The Arbitration Act, 9 U.S.C. § 4, requires a party seeking to compel arbitration to establish that the parties entered into an agreement to arbitrate and that the agreement was subsequently breached. See In re Mercury Const. Corp., 656 F.2d 933, 939 (4th Cir. 1981), affirmed sub nom, Moses H. Cone Hospital v. Mercury Const. Corp., 460 U.S. 1 (1983). However, "questions of arbitrability must be addressed with a healthy regard for the federal policy favoring arbitration." Moses H. Cone Hospital, 460 U.S. at 24. The Supreme Court has held that courts must "vigorously enforce" arbitration agreements, Shearson/American Express, Inc. v. McMahon, 107 S. Ct. 2332, 2337 (1987), and should resolve problems of contract construction in favor of arbitration. See Moses H. Cone Hospital, 460 U.S. at 24-25.

"The interpretation of a written contract is a question of law subject to de novo appellate review." Scarborough v. Ridgeway, 726 F.2d 132, 135 (4th Cir. 1984); see Willie M. v. Hunt, 657 F.2d 55, 59 (4th Cir. 1981). That these parties intended to incorporate the arbitration agreement in A.I.A. form A201 into their contract is clear from an examination of the four corners of the agreement. The parties made Exhibit D part of their contract. Article 3 of the agreement does not preclude or limit the incorporation of documents not listed thereunder from becoming part of the contract. Section 1.5 of the agreement defines the preliminary specifications as "those documents marked 'preliminary specifications' initiated by [Jefferson Hotel] Associates and Algernon Blair and attached hereto as Exhibit D." Nothing in these provisions suggests that the parties intended selectively to incorporate some parts of Exhibit D into and exclude other portions of the same exhibit from their agreement.

Paragraph 1.01 on the first page of Exhibit D clearly and explicitly makes A.I.A. form A201 a part of the contract. A.I.A. form A201 is a standard form widely used in the construction industry. The parties here were both experienced in construction dealings and there is no suggestion that Jefferson Hotel Associates was unfamiliar with the form's contents, including Sec. 7.9.1, which contained the agreement to arbitrate disputes arising under the contract.

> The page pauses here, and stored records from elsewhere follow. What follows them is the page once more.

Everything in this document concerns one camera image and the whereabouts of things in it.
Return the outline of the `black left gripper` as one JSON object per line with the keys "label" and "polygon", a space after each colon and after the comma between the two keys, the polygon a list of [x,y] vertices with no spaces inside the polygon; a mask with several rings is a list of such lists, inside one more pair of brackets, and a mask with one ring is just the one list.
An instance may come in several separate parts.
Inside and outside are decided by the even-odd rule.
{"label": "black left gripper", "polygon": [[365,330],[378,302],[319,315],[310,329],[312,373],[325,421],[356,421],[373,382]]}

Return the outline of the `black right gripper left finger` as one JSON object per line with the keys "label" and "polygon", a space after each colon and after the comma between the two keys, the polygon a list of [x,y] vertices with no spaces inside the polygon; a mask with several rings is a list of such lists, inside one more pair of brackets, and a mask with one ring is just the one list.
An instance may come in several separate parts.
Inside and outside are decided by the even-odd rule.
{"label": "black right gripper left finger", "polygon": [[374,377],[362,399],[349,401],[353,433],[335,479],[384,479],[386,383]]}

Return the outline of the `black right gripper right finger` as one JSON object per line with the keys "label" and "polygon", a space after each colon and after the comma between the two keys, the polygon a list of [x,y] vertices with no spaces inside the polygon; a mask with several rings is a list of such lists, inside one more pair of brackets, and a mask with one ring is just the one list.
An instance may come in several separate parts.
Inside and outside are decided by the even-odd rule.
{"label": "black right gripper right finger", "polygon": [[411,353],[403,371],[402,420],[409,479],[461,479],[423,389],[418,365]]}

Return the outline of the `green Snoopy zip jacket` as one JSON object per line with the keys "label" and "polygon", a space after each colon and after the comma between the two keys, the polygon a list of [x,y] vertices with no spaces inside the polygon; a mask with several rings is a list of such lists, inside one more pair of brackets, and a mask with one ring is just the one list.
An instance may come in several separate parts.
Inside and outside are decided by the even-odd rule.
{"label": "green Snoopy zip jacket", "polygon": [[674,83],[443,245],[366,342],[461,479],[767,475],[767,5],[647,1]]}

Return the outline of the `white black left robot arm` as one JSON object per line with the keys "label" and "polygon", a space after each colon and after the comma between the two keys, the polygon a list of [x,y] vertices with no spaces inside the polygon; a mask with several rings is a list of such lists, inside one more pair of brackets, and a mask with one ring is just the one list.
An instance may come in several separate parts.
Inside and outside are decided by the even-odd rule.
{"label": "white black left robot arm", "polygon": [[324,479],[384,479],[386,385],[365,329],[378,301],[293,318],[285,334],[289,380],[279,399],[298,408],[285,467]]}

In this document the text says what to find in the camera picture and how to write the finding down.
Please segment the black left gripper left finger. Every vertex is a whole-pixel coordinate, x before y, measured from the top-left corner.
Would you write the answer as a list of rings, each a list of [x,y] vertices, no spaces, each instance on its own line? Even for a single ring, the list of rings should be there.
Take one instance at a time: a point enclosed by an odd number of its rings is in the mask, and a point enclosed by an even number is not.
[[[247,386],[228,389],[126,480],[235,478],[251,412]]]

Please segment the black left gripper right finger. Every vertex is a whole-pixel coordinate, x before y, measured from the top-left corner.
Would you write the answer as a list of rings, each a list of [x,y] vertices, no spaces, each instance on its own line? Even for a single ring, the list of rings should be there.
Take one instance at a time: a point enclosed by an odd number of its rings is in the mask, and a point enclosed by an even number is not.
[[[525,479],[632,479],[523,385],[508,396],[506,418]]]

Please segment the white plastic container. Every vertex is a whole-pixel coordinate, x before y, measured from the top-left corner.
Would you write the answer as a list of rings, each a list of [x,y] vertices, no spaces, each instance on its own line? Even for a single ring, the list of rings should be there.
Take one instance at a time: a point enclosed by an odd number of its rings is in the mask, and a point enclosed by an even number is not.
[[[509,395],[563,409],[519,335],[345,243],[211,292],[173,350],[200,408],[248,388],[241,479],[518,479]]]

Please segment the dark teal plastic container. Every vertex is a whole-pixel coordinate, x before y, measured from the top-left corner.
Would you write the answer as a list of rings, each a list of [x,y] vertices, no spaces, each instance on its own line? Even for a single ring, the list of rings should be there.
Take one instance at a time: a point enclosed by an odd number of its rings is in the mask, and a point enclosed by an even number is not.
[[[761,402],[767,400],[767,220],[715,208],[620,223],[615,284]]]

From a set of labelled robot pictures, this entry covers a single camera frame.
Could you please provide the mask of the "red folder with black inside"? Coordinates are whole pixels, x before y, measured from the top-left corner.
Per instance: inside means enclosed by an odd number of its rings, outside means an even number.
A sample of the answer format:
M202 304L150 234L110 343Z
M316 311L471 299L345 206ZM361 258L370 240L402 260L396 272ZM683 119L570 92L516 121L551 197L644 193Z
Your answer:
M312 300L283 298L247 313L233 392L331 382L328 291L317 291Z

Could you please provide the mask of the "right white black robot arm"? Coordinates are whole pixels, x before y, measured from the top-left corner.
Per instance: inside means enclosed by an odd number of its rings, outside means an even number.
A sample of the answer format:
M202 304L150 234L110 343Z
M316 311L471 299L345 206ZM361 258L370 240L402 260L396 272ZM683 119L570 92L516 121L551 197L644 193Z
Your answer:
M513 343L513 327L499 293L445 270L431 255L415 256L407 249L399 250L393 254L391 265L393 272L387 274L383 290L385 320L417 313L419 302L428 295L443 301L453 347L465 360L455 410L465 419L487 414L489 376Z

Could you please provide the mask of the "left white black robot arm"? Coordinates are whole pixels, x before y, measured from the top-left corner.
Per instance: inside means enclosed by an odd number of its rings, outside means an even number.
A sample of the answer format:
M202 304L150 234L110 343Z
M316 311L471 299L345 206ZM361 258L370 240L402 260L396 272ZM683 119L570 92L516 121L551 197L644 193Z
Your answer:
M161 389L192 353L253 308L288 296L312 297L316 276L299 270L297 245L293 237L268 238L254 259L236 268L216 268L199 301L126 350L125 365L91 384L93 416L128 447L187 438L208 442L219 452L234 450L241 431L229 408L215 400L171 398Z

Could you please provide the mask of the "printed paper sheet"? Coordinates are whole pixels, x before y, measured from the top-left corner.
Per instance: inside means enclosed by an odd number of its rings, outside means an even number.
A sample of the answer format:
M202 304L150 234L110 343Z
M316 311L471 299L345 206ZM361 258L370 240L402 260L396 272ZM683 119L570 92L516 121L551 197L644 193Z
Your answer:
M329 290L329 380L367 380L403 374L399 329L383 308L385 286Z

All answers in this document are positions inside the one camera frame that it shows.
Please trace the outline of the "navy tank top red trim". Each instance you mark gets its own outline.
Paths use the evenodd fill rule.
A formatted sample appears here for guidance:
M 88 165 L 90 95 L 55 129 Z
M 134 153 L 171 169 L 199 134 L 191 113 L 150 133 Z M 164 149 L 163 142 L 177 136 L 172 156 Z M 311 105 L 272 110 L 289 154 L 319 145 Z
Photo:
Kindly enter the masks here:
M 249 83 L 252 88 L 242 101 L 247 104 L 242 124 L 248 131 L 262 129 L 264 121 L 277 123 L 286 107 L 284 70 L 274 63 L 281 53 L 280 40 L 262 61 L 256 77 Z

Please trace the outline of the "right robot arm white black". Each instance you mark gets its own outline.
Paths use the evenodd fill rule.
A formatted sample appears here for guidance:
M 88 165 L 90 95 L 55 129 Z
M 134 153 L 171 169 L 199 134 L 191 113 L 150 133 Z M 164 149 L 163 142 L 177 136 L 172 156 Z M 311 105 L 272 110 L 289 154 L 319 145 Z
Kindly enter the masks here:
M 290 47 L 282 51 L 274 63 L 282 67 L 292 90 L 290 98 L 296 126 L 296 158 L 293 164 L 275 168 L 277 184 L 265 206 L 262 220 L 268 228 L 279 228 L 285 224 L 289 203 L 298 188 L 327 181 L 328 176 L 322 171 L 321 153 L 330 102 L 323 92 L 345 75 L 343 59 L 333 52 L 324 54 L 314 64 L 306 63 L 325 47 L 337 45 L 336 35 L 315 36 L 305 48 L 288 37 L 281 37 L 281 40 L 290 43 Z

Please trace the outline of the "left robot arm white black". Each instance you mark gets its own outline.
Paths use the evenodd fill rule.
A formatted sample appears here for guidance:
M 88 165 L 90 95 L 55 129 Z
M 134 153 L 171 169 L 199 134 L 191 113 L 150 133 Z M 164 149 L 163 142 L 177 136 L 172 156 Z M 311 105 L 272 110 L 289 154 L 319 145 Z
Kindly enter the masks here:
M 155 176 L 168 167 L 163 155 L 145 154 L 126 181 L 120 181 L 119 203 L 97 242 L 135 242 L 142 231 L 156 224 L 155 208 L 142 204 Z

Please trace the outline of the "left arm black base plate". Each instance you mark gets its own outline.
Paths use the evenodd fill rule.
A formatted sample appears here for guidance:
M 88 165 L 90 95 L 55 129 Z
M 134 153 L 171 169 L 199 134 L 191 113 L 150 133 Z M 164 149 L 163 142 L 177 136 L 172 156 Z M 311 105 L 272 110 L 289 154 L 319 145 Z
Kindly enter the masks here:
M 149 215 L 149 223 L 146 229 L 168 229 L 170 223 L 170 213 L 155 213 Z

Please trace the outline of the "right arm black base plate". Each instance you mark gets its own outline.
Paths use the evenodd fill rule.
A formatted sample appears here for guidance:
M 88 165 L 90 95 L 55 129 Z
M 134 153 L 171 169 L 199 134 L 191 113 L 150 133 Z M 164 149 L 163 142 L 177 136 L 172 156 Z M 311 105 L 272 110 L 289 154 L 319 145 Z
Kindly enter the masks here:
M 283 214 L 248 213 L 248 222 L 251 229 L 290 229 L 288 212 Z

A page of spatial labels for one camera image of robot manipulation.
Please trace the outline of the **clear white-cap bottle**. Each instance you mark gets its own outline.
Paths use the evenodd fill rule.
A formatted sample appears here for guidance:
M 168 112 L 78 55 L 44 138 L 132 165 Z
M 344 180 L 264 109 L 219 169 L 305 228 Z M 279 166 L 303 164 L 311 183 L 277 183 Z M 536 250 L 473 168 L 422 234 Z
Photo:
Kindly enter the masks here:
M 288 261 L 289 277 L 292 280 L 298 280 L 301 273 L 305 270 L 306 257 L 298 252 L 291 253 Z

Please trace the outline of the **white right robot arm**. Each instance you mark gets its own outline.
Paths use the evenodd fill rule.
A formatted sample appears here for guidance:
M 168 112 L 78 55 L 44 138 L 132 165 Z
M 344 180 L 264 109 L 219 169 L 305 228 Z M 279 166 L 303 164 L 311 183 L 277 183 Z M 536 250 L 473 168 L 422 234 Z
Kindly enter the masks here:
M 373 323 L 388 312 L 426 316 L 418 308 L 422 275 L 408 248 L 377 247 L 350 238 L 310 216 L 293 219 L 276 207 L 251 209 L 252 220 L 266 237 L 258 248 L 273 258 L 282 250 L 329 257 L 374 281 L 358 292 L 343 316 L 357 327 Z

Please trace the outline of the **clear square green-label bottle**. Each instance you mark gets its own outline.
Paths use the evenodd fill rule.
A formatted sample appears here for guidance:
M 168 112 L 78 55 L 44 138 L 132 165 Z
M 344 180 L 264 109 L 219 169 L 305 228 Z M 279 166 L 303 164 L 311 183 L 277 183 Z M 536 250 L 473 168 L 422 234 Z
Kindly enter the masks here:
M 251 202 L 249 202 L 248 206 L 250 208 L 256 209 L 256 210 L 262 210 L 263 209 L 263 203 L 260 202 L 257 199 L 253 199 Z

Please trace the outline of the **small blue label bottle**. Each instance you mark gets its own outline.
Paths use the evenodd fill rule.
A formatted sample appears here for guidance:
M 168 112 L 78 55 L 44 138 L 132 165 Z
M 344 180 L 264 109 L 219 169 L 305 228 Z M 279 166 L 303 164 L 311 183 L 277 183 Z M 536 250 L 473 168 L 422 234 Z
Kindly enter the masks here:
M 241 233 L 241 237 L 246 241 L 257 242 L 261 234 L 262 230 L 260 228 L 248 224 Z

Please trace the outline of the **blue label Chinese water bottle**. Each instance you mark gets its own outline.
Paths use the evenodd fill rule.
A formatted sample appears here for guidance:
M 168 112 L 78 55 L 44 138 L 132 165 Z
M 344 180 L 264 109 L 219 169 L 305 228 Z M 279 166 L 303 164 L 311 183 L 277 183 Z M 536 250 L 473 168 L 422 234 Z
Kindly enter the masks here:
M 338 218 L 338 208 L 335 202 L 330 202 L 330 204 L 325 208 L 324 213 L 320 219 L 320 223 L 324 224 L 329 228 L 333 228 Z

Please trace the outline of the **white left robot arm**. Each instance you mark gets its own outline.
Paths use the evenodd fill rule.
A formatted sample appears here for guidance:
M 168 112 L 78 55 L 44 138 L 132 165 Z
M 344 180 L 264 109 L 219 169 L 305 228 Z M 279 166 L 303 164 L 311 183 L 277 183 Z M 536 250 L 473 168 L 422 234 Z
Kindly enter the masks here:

The clear language of the Turnkey Agreement and its exhibits reveals the parties' intention to incorporate A.I.A. form A201 and its arbitration provision into their contract. This circuit has rigorously enforced agreements to arbitrate, including those incorporated into the contract by reference. See Maxum Foundations, Inc. v. Salus Corp., 779 F.2d 974 (4th Cir. 1985). Here, as in Maxum Foundations, "the application of general rules of contract construction enables us to find that the parties intended to incorporate the terms of [form A201], including the arbitration clause, without finding separately a specific intent to agree to arbitrate." Id. at 981. To read the contract as suggesting otherwise would not only disregard the plain language of the parties' agreement, but would also ignore the federal policy favoring arbitration adopted by Congress in the Federal Arbitration Act.

For the foregoing reasons, we find that the district court properly granted Algernon Blair's motion to compel arbitration. However, we deny the request of Algernon Blair for sanctions. We therefore affirm the district court's order and remand with directions that the proceedings below be stayed pending arbitration of the parties' disputes.